*EXERCISE:*
For the word "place", search the records and show each line in which it occurs.

*RECORD EXCERPTS:*
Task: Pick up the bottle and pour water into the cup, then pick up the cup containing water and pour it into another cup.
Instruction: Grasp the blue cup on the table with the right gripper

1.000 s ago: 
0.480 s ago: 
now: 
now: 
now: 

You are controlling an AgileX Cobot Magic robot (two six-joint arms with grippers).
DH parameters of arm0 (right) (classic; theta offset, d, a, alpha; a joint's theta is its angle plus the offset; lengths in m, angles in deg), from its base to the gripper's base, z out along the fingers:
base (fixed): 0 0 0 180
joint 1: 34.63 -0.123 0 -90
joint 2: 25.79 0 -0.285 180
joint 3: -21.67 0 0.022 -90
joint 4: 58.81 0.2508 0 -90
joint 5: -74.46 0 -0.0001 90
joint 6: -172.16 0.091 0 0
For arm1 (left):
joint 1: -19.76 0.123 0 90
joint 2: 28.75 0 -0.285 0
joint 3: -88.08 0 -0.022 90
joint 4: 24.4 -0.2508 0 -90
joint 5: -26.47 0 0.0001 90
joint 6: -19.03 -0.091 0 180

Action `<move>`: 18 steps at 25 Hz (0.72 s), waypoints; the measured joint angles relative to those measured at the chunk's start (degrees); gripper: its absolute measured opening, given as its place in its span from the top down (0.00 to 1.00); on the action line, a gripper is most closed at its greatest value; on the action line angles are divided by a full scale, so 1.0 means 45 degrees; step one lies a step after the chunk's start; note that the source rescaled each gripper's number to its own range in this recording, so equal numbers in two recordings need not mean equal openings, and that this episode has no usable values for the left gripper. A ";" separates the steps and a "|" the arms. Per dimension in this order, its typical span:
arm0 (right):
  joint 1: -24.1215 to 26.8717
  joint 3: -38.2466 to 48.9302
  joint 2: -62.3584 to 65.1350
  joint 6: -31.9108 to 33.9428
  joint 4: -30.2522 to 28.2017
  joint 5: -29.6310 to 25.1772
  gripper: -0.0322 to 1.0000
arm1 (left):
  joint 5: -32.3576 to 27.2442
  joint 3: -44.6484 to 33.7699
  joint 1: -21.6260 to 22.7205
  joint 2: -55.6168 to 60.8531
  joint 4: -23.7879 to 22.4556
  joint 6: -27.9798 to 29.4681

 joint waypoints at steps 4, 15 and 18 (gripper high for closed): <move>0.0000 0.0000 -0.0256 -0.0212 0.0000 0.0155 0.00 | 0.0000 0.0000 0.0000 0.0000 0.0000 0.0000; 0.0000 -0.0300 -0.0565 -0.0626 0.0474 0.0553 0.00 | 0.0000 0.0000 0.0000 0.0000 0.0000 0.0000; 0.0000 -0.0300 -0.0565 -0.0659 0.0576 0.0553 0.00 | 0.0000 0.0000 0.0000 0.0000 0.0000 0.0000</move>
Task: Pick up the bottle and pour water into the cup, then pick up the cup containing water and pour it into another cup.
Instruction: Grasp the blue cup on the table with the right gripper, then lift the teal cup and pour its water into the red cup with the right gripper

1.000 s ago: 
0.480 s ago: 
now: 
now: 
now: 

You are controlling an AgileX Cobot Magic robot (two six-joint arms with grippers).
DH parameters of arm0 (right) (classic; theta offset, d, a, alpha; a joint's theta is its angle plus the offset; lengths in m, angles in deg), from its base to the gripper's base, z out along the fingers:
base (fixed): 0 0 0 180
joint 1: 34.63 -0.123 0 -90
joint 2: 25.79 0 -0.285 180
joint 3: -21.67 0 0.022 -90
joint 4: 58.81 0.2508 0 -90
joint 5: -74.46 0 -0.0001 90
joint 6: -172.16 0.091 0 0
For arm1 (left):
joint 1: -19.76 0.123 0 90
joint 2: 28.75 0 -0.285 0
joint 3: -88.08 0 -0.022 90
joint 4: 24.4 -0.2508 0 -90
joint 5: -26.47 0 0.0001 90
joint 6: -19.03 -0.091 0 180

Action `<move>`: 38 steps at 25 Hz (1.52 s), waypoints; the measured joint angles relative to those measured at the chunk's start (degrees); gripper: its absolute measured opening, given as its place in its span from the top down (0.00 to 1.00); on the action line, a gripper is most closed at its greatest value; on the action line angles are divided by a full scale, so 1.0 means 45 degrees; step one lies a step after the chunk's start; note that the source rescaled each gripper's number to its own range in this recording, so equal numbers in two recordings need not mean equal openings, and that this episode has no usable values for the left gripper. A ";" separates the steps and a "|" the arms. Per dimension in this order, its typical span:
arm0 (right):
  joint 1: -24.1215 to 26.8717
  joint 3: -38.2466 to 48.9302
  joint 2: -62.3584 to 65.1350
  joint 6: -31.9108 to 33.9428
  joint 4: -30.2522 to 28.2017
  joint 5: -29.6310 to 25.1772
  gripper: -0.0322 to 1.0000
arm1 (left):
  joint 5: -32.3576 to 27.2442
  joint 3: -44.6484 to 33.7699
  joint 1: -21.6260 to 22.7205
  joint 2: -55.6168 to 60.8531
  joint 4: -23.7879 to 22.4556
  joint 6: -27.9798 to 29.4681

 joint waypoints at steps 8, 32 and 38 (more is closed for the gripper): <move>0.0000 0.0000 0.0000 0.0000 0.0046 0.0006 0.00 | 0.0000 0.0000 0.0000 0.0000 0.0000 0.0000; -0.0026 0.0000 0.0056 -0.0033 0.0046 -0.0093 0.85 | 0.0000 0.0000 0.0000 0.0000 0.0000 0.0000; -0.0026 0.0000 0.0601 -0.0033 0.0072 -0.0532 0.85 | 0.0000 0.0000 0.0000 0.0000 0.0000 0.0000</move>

*EXERCISE OUTPUT:*
Action `<move>`: 18 steps at 25 Hz (0.72 s), waypoints; the measured joint angles relative to those measured at the chunk's start (degrees); gripper: its absolute measured opening, given as its place in its span from the top down (0.00 to 1.00); on the action line, a gripper is most closed at its greatest value; on the action line angles are divided by a full scale, so 1.0 means 45 degrees; step one lies a step after the chunk's start; note that the source rescaled each gripper's number to its own range in this recording, so equal numbers in two recordings need not mean equal openings, and that this episode has no usable values for the left gripper. A ";" separates the steps and a "|" the arms. Per dimension in this order, its typical span:
Action `<move>`: 38 steps at 25 Hz (1.52 s), waypoints; the measured joint angles relative to those measured at the chunk's start (degrees); gripper: its absolute measured opening, given as its place in its span from the top down (0.00 to 1.00); on the action line, a gripper is most closed at its greatest value; on the action line angles are divided by a full scale, so 1.0 means 45 degrees; step one lies a step after the chunk's start; note that the source rescaled each gripper's number to its own range in this recording, so equal numbers in two recordings need not mean equal openings, and that this episode has no usable values for the left gripper. A ";" separates the steps and a "|" the arms. Per dimension in this order, its typical span:

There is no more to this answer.